I’m a literary novelist and short‑story writer drawn to quiet intensity, emotional nuance, and the small rituals that shape a life. After twenty‑nine years in education, I now write from my 1898 home in western Kentucky, where two opinionated cats supervise the work. My fiction explores relationships, memory, and the mythic undercurrents of ordinary days, and my stories have appeared in journals across five continents. I’m currently querying a new novel and continuing my project of publishing on every continent.

The Long Version
A therapist once told me, “Don’t take this the wrong way, but I don’t understand how you’ve survived all these years, held down jobs, interacted with so many people, and never been institutionalized.” Looking back, it’s a fair point.
I owe my survival partly to an overactive imagination — the same one that helped me rationalize my childhood into something tolerable and eventually pushed me toward writing. About 98% of what I write is trash. It’s like my photography: I take hundreds of pictures of my cats, and every now and then one is unexpectedly beautiful. A blind pig and an acorn situation.
People ask why I write. The truth is simple: to release the monsters from my head. They assume I write horror. I don’t, not usually, but there’s always a thread of darkness, morbidity, or fear running through the plot. The monsters insist on being heard.

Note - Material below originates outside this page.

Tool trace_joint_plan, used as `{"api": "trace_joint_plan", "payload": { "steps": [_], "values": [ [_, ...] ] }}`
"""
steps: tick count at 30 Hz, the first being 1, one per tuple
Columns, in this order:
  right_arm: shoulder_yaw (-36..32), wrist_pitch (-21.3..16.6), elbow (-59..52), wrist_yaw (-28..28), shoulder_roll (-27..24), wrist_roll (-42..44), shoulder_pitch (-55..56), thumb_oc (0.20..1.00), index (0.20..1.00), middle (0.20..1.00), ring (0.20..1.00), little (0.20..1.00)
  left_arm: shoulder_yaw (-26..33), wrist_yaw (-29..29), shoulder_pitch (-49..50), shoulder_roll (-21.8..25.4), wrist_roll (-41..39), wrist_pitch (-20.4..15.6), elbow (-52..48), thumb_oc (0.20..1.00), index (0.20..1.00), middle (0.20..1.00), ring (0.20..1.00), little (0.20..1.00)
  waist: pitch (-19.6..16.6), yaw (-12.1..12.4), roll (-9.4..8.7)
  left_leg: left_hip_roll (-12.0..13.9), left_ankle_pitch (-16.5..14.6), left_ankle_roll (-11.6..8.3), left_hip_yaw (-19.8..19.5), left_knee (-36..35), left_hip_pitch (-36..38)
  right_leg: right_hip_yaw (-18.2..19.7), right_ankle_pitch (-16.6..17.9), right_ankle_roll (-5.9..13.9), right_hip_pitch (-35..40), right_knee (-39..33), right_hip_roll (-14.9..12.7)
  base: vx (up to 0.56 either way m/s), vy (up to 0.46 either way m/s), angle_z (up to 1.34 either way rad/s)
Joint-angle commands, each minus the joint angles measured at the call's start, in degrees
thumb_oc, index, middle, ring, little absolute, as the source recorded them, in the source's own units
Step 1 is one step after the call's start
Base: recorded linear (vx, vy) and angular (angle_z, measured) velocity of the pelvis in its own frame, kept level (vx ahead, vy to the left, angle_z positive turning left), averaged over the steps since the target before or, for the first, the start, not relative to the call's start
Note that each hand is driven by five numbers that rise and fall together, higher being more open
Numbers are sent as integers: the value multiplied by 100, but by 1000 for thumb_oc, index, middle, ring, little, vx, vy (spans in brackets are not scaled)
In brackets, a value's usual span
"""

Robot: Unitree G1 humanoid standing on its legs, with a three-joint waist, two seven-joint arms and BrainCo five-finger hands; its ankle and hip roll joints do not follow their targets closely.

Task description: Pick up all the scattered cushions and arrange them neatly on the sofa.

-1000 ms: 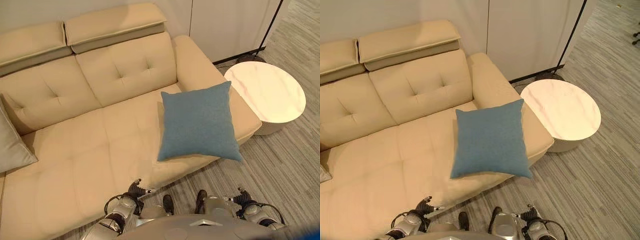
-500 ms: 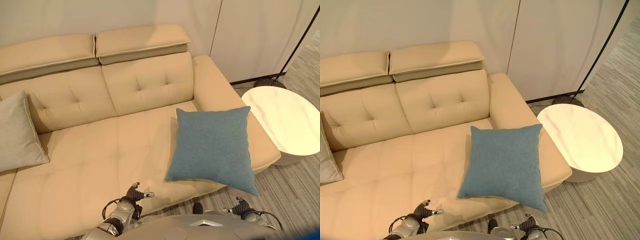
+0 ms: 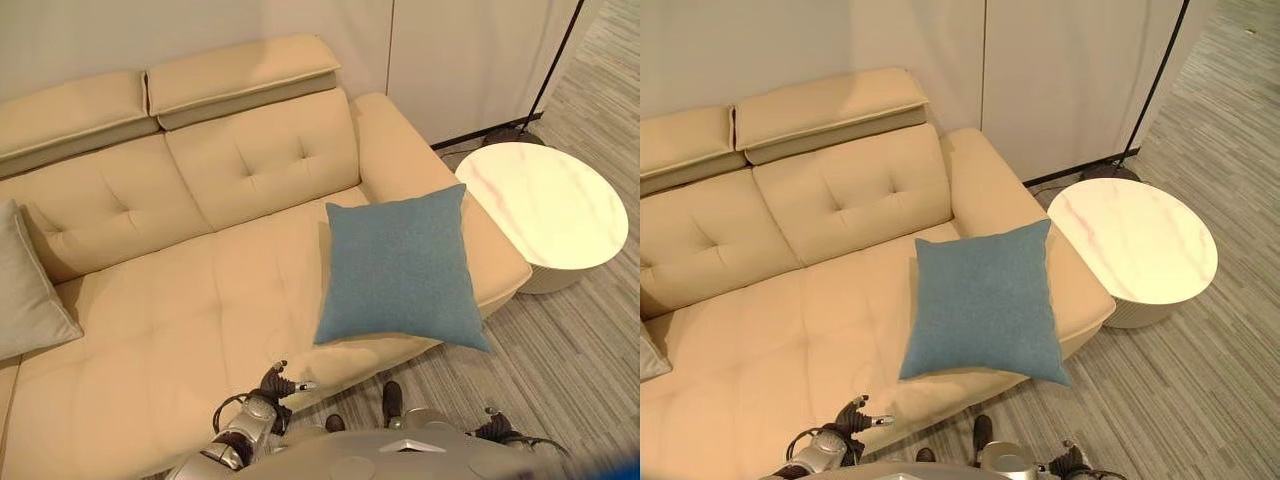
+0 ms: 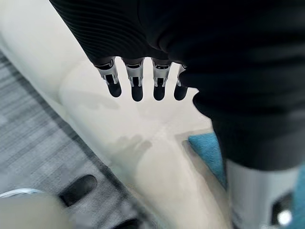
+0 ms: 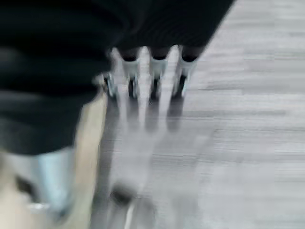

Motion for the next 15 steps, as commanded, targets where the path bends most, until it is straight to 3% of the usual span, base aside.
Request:
{"api": "trace_joint_plan", "payload": {
  "steps": [1, 2, 3, 4, 6, 7, 15],
  "values": [
    [-69, -177, 166, 126, -1073, 13, -227, 1000, 1000, 1000, 1000, 1000, 215, -190, -408, 760, 15, -234, -217, 1000, 1000, 1000, 1000, 1000, 35, -10, -262, 150, 57, -351, -229, -246, -106, 46, -456, 760, 403, 31, -526, -31, -16, -11],
    [-69, -177, 165, 129, -1078, 14, -228, 1000, 1000, 1000, 1000, 1000, 216, -191, -409, 758, 15, -232, -219, 1000, 1000, 1000, 1000, 1000, 37, -11, -259, 151, 56, -351, -230, -246, -106, 45, -456, 761, 404, 31, -526, -11, -8, -16],
    [-180, -182, 330, 218, -1524, -47, -322, 1000, 1000, 1000, 1000, 1000, 294, -253, -496, 996, 27, -272, -347, 1000, 1000, 1000, 1000, 1000, 38, 13, -234, 145, 63, -372, -245, -246, -122, 4, -460, 776, 405, 31, -539, 1, -3, -11],
    [-179, -183, 331, 219, -1525, -47, -324, 1000, 1000, 1000, 1000, 1000, 295, -254, -496, 996, 27, -271, -348, 1000, 1000, 1000, 1000, 1000, 40, 11, -233, 145, 63, -372, -246, -246, -122, 3, -460, 776, 406, 31, -539, 15, -8, 4],
    [-288, -155, 405, 333, -2147, -196, -628, 1000, 1000, 1000, 1000, 1000, 552, -256, -557, 1302, -161, -332, -618, 1000, 1000, 1000, 1000, 1000, 16, 50, -210, 140, 60, -395, -298, -246, -96, -39, -487, 774, 456, 31, -540, 41, -13, 8],
    [-269, -155, 372, 339, -2223, -237, -687, 1000, 1000, 1000, 1000, 1000, 625, -238, -523, 1343, -243, -336, -730, 1000, 1000, 1000, 1000, 1000, 11, 69, -214, 135, 60, -398, -320, -246, -85, -48, -496, 769, 477, 31, -533, 42, -17, 8],
    [-203, -164, -111, 309, -1832, -77, -733, 1000, 1000, 1000, 1000, 1000, 700, -197, -406, 1333, -328, -312, -1218, 1000, 1000, 1000, 1000, 1000, 43, 118, -228, 146, 68, -382, -384, -246, -122, -87, -517, 746, 447, 31, -516, 11, -12, 6]
  ]
}}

I rather like this image that AI came up with for the monsters in my head.
I grew up in a small town in Tennessee and endured a miserable childhood, even by Gen X standards. I was a good student — sleep-deprived, frequently absent, but good — and somehow ended up with a double major and international semesters. After all that, I landed in education. Interesting karma for someone who slept through school.

My kindergarten graduation photo is the only graduation photo I have. You’ll have to believe me about the rest of the degrees. (I’m the one in the middle.)
I spent 29 years teaching in various high schools across several states. I loathed the work but loved the people. In those years I did what most people do: fell in love a few times, survived a disaster marriage, traveled, made friends, lost friends, and tried to figure out how to be a person.
Now I live in a 19th‑century house with a ghost or two, and I’m no longer teaching — a decision that increased my happiness exponentially. Quitting teaching and not having children are two things I did right. No regrets there.

Here’s the house I bought. No regrets, not even the ghosts.
These days I work a low‑stress state job, which feels like a fair trade for the decades I spent in classrooms. I’m not affiliated with any organized religion. I meditate daily, a habit left over from years of Buddhism. I was raised in extreme conservative Christianity, for which I’m grateful only because it showed me exactly how not to live.
Politically, I lean left. Physically, I try not to lean at all. I’m fascinated by castles, architecture, miniatures, pandas, polar bears, and I consider myself a connoisseur of tea. I live with two freeloading but adorable cats, Patty and Marie, and I obey them without question.

L to R, Patty and Marie, feline overlords.
Random trivia (for the brave who keep reading)
- I enjoyed the isolation of COVID. The disease, not so much.
- I don’t understand why wasps exist.
- I write poetry, admire it for five minutes, then delete it.
- Funerals, yes. Weddings, no.
- The Great British Baking Show is responsible for 90% of my baking.
- I’m trilingual and trying to add Italian, which mostly confuses the other languages.
- Feedback on my work is always welcome, even if it’s negative. Truly.